__YOUR GOAL__.
Show every line from the entries that follow which holds the word "several".

◇ ◇ ◇ ◇ ◇

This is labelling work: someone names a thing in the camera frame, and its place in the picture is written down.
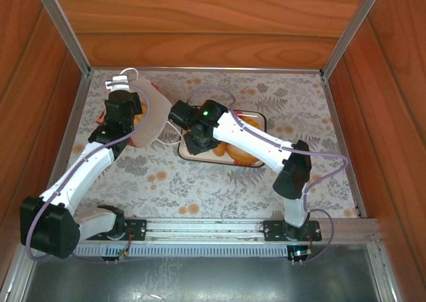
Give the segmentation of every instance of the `ventilation grille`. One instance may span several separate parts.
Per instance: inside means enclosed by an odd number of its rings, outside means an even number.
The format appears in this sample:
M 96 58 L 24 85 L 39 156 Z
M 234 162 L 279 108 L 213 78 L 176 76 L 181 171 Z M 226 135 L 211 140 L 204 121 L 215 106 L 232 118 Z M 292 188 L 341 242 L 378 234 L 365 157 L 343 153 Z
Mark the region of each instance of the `ventilation grille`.
M 75 254 L 115 257 L 123 245 L 80 244 Z M 144 245 L 130 247 L 130 257 L 287 257 L 286 245 Z

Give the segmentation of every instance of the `metal floor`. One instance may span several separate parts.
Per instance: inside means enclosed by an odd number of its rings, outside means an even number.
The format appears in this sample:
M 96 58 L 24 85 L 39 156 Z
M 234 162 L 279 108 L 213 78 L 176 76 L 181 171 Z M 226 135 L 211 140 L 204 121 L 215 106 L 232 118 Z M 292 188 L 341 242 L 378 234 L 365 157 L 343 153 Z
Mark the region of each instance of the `metal floor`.
M 158 257 L 120 265 L 49 259 L 24 301 L 378 301 L 364 245 L 335 245 L 315 263 L 282 258 Z

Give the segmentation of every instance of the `wire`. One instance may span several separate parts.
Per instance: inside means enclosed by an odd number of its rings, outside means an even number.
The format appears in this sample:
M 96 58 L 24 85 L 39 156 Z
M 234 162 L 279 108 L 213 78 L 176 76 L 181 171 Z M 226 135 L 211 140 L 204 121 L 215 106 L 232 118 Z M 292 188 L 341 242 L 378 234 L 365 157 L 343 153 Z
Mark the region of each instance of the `wire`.
M 122 259 L 122 260 L 114 260 L 114 261 L 95 261 L 95 260 L 91 260 L 91 259 L 85 259 L 83 257 L 80 257 L 79 255 L 76 255 L 75 253 L 71 254 L 72 257 L 74 257 L 75 259 L 78 259 L 80 261 L 84 261 L 86 263 L 90 263 L 90 264 L 118 264 L 118 263 L 126 263 L 126 262 L 137 262 L 137 261 L 142 261 L 142 260 L 146 260 L 149 259 L 149 257 L 139 257 L 139 258 L 131 258 L 131 259 Z
M 333 241 L 333 238 L 334 238 L 334 222 L 333 222 L 333 218 L 330 216 L 330 214 L 328 212 L 326 212 L 325 210 L 322 210 L 322 209 L 312 209 L 311 212 L 322 212 L 323 214 L 325 214 L 328 217 L 328 219 L 330 220 L 330 224 L 331 224 L 331 234 L 330 234 L 330 238 L 328 239 L 328 242 L 327 242 L 327 245 L 325 246 L 325 248 L 323 248 L 321 250 L 321 252 L 319 252 L 315 257 L 312 257 L 310 259 L 307 259 L 307 260 L 301 262 L 300 264 L 302 264 L 302 265 L 310 263 L 312 261 L 315 261 L 320 256 L 322 256 L 327 251 L 327 249 L 330 247 L 331 242 Z
M 191 92 L 191 94 L 189 95 L 188 99 L 186 100 L 186 103 L 188 103 L 189 100 L 197 92 L 199 92 L 201 90 L 206 90 L 206 89 L 218 89 L 218 90 L 221 90 L 223 92 L 228 93 L 231 96 L 231 98 L 232 98 L 232 104 L 230 105 L 229 109 L 230 109 L 232 118 L 234 118 L 234 120 L 237 122 L 238 126 L 240 126 L 240 128 L 242 130 L 245 130 L 246 132 L 250 133 L 252 136 L 255 136 L 256 138 L 259 138 L 260 140 L 262 140 L 264 142 L 267 142 L 268 144 L 271 144 L 272 146 L 274 146 L 276 148 L 279 148 L 280 150 L 285 150 L 285 151 L 288 151 L 288 152 L 294 152 L 296 154 L 303 154 L 303 155 L 307 155 L 307 156 L 321 156 L 323 158 L 339 158 L 339 159 L 343 160 L 343 165 L 340 168 L 338 168 L 337 170 L 334 170 L 333 172 L 330 172 L 329 174 L 326 174 L 324 177 L 316 180 L 315 182 L 312 182 L 309 186 L 305 186 L 303 188 L 303 191 L 302 191 L 303 197 L 304 197 L 304 199 L 303 199 L 304 210 L 306 212 L 322 212 L 322 213 L 324 213 L 329 218 L 330 224 L 331 224 L 331 235 L 330 235 L 330 239 L 329 239 L 327 245 L 325 246 L 325 248 L 319 254 L 317 254 L 315 257 L 306 260 L 304 263 L 311 262 L 311 261 L 317 259 L 318 257 L 320 257 L 321 255 L 323 255 L 324 252 L 330 247 L 331 242 L 333 241 L 333 237 L 334 237 L 334 222 L 333 222 L 333 218 L 328 214 L 328 212 L 326 212 L 323 209 L 312 209 L 312 210 L 308 210 L 308 207 L 307 207 L 308 192 L 314 186 L 316 186 L 317 184 L 319 184 L 319 183 L 323 182 L 324 180 L 326 180 L 328 178 L 331 178 L 332 176 L 334 176 L 334 175 L 336 175 L 336 174 L 344 171 L 347 168 L 347 166 L 349 165 L 349 159 L 347 157 L 345 157 L 344 155 L 342 155 L 342 154 L 329 154 L 329 153 L 325 153 L 325 152 L 312 152 L 312 151 L 304 151 L 304 150 L 297 150 L 297 149 L 293 149 L 293 148 L 288 148 L 288 147 L 282 146 L 281 144 L 279 144 L 277 142 L 274 142 L 274 141 L 272 141 L 272 140 L 270 140 L 268 138 L 265 138 L 265 137 L 259 135 L 258 133 L 250 130 L 245 125 L 246 122 L 244 122 L 242 119 L 240 119 L 236 115 L 236 113 L 235 113 L 235 111 L 233 109 L 233 107 L 235 105 L 235 102 L 236 102 L 235 96 L 228 89 L 226 89 L 224 87 L 221 87 L 221 86 L 201 86 L 201 87 L 198 87 L 197 89 L 195 89 L 195 90 L 193 90 Z
M 328 178 L 330 178 L 330 177 L 332 177 L 332 176 L 334 176 L 334 175 L 336 175 L 336 174 L 338 174 L 338 173 L 340 173 L 340 172 L 342 172 L 343 170 L 345 170 L 346 169 L 346 167 L 349 165 L 349 159 L 347 158 L 347 157 L 345 157 L 344 155 L 342 155 L 342 154 L 329 154 L 329 153 L 325 153 L 325 152 L 312 152 L 312 151 L 304 151 L 304 150 L 297 150 L 297 149 L 293 149 L 293 148 L 288 148 L 288 147 L 285 147 L 285 146 L 282 146 L 281 144 L 279 144 L 279 143 L 277 143 L 277 142 L 274 142 L 274 141 L 272 141 L 272 140 L 270 140 L 270 139 L 268 139 L 268 138 L 265 138 L 265 137 L 263 137 L 263 136 L 261 136 L 261 135 L 259 135 L 258 133 L 256 133 L 256 132 L 254 132 L 254 131 L 252 131 L 252 130 L 250 130 L 245 124 L 246 124 L 246 122 L 244 122 L 242 119 L 240 119 L 237 115 L 236 115 L 236 113 L 235 113 L 235 111 L 234 111 L 234 109 L 233 109 L 233 107 L 234 107 L 234 105 L 235 105 L 235 102 L 236 102 L 236 99 L 235 99 L 235 96 L 228 90 L 228 89 L 226 89 L 226 88 L 224 88 L 224 87 L 221 87 L 221 86 L 215 86 L 215 85 L 213 85 L 213 86 L 201 86 L 201 87 L 198 87 L 197 89 L 195 89 L 195 90 L 193 90 L 191 93 L 190 93 L 190 95 L 189 95 L 189 97 L 188 97 L 188 99 L 186 100 L 186 103 L 188 103 L 189 102 L 189 100 L 197 93 L 197 92 L 199 92 L 199 91 L 201 91 L 201 90 L 206 90 L 206 89 L 218 89 L 218 90 L 221 90 L 221 91 L 223 91 L 223 92 L 226 92 L 227 94 L 229 94 L 230 96 L 231 96 L 231 98 L 232 98 L 232 104 L 230 105 L 230 107 L 229 107 L 229 109 L 230 109 L 230 112 L 231 112 L 231 115 L 232 115 L 232 117 L 234 118 L 234 120 L 237 122 L 237 124 L 240 126 L 240 128 L 242 129 L 242 130 L 245 130 L 246 132 L 248 132 L 248 133 L 250 133 L 252 136 L 255 136 L 256 138 L 259 138 L 260 140 L 262 140 L 262 141 L 264 141 L 264 142 L 267 142 L 268 144 L 271 144 L 272 146 L 274 146 L 274 147 L 276 147 L 276 148 L 279 148 L 280 150 L 285 150 L 285 151 L 288 151 L 288 152 L 294 152 L 294 153 L 296 153 L 296 154 L 304 154 L 304 155 L 307 155 L 307 156 L 321 156 L 321 157 L 323 157 L 323 158 L 340 158 L 340 159 L 342 159 L 343 160 L 343 165 L 340 167 L 340 168 L 338 168 L 337 170 L 334 170 L 333 172 L 330 172 L 329 174 L 326 174 L 324 177 L 322 177 L 322 178 L 320 178 L 320 179 L 318 179 L 318 180 L 316 180 L 315 182 L 313 182 L 313 183 L 311 183 L 309 186 L 307 186 L 306 187 L 306 190 L 305 190 L 305 194 L 307 194 L 308 192 L 309 192 L 309 190 L 310 189 L 312 189 L 314 186 L 316 186 L 317 184 L 319 184 L 319 183 L 321 183 L 321 182 L 323 182 L 324 180 L 326 180 L 326 179 L 328 179 Z
M 124 256 L 128 254 L 128 251 L 130 250 L 130 245 L 132 244 L 132 240 L 133 240 L 132 231 L 130 229 L 127 229 L 126 231 L 128 233 L 128 242 L 126 247 L 123 249 Z
M 122 75 L 126 71 L 134 71 L 136 73 L 136 80 L 139 79 L 139 72 L 136 68 L 133 68 L 133 67 L 125 68 L 120 72 L 120 75 Z
M 311 252 L 312 252 L 312 250 L 314 249 L 314 244 L 312 243 L 312 237 L 311 237 L 311 235 L 309 234 L 309 249 L 311 250 Z
M 112 146 L 113 144 L 116 144 L 118 142 L 122 142 L 123 140 L 126 140 L 128 138 L 130 138 L 131 136 L 133 136 L 133 134 L 137 133 L 145 124 L 146 120 L 148 119 L 148 115 L 150 112 L 150 105 L 149 105 L 149 99 L 147 97 L 147 95 L 145 94 L 145 92 L 139 88 L 138 86 L 136 86 L 135 84 L 132 84 L 131 82 L 114 82 L 111 85 L 118 85 L 118 84 L 125 84 L 128 86 L 133 87 L 134 89 L 136 89 L 137 91 L 139 91 L 139 93 L 141 93 L 141 95 L 143 95 L 143 97 L 146 100 L 146 116 L 144 117 L 143 121 L 130 133 L 127 134 L 126 136 L 123 136 L 119 139 L 113 140 L 107 144 L 103 144 L 102 146 L 99 146 L 98 148 L 94 149 L 92 152 L 89 152 L 84 158 L 82 158 L 79 162 L 77 162 L 77 164 L 73 167 L 73 169 L 71 169 L 71 171 L 69 172 L 69 174 L 65 177 L 65 179 L 61 182 L 61 184 L 58 186 L 58 188 L 56 189 L 56 191 L 53 193 L 53 195 L 41 206 L 40 210 L 37 212 L 37 214 L 34 217 L 33 222 L 31 223 L 29 230 L 28 230 L 28 234 L 27 234 L 27 239 L 25 241 L 25 251 L 27 252 L 28 257 L 33 260 L 33 261 L 40 261 L 42 259 L 45 259 L 46 257 L 49 256 L 49 254 L 43 255 L 41 257 L 35 257 L 33 255 L 33 253 L 31 252 L 31 238 L 33 237 L 33 233 L 35 230 L 35 227 L 37 225 L 37 223 L 39 222 L 41 216 L 43 215 L 43 213 L 46 211 L 47 207 L 49 206 L 49 204 L 51 204 L 51 202 L 53 201 L 53 199 L 55 199 L 57 196 L 59 196 L 61 194 L 62 189 L 67 185 L 67 183 L 69 182 L 69 180 L 74 176 L 74 174 L 77 172 L 77 170 L 94 154 L 96 154 L 99 150 L 102 150 L 104 148 L 108 148 L 110 146 Z
M 175 129 L 175 131 L 177 131 L 177 133 L 179 134 L 180 138 L 184 138 L 183 135 L 180 133 L 179 129 L 177 129 L 170 121 L 167 120 L 166 123 L 169 124 L 169 125 L 171 125 L 171 127 L 173 127 L 173 129 Z M 165 144 L 166 146 L 173 146 L 175 144 L 179 144 L 180 143 L 180 139 L 179 139 L 179 141 L 172 142 L 172 143 L 167 143 L 167 142 L 161 141 L 160 139 L 157 139 L 157 138 L 155 138 L 155 140 L 157 140 L 158 142 L 161 142 L 162 144 Z

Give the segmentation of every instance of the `white cable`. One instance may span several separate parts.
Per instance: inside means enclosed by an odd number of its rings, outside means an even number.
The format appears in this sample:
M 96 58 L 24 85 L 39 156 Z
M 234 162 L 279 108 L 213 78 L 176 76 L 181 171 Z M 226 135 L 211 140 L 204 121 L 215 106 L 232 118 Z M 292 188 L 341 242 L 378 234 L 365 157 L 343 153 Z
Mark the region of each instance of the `white cable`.
M 179 140 L 179 141 L 176 141 L 176 142 L 172 142 L 172 143 L 170 143 L 170 144 L 168 144 L 167 142 L 163 142 L 163 141 L 161 141 L 160 139 L 157 139 L 157 138 L 155 138 L 155 140 L 157 140 L 158 142 L 160 142 L 160 143 L 162 143 L 162 144 L 165 144 L 166 146 L 173 146 L 173 145 L 175 145 L 175 144 L 180 143 L 180 140 Z
M 133 68 L 133 67 L 125 68 L 120 72 L 120 75 L 122 75 L 126 71 L 134 71 L 136 73 L 136 80 L 139 79 L 139 72 L 136 68 Z
M 180 133 L 179 129 L 177 129 L 170 121 L 167 120 L 166 123 L 169 124 L 169 125 L 171 125 L 171 127 L 173 127 L 173 129 L 175 129 L 175 131 L 177 131 L 177 133 L 179 134 L 179 136 L 181 138 L 183 138 L 183 135 Z M 169 143 L 163 142 L 163 141 L 161 141 L 160 139 L 157 139 L 157 138 L 155 138 L 155 140 L 157 140 L 158 142 L 160 142 L 162 144 L 165 144 L 166 146 L 173 146 L 173 145 L 178 144 L 180 142 L 180 140 L 179 140 L 179 141 L 176 141 L 176 142 L 171 142 L 169 144 Z

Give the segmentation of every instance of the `floral tablecloth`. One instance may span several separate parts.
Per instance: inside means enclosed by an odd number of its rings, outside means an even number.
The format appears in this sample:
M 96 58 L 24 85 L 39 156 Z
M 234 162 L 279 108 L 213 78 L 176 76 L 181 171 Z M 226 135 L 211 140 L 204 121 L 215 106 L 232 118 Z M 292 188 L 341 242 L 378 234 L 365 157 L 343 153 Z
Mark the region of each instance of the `floral tablecloth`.
M 119 71 L 94 71 L 75 138 L 72 164 L 81 153 L 108 95 L 105 80 Z M 141 71 L 174 104 L 203 84 L 218 84 L 237 98 L 236 108 L 261 112 L 268 133 L 284 140 L 306 141 L 311 150 L 339 152 L 319 75 L 273 73 L 219 73 L 195 71 Z M 130 79 L 134 74 L 129 72 Z M 225 93 L 207 90 L 193 98 L 201 104 L 211 98 L 225 105 Z M 160 139 L 174 142 L 177 133 L 166 126 Z M 78 211 L 99 204 L 145 218 L 281 218 L 282 198 L 272 189 L 276 173 L 268 167 L 245 168 L 183 160 L 177 146 L 159 142 L 147 148 L 127 147 L 118 160 L 92 185 Z M 312 158 L 311 180 L 341 165 L 339 160 Z M 335 218 L 356 217 L 345 174 L 321 183 L 308 199 L 309 208 L 322 208 Z

◇ ◇ ◇ ◇ ◇

__RESULT OF THE TASK__.
Give the segmentation of every instance of the `ventilation grille`. One instance may span several separate parts.
Give the segmentation of every instance of the `metal floor`. One instance may span several separate parts.
Give the segmentation of every instance of the `wire`. One instance may span several separate parts.
Give the segmentation of every instance of the `white cable`. One instance may span several separate parts.
Give the segmentation of every instance of the `floral tablecloth`. One instance may span several separate parts.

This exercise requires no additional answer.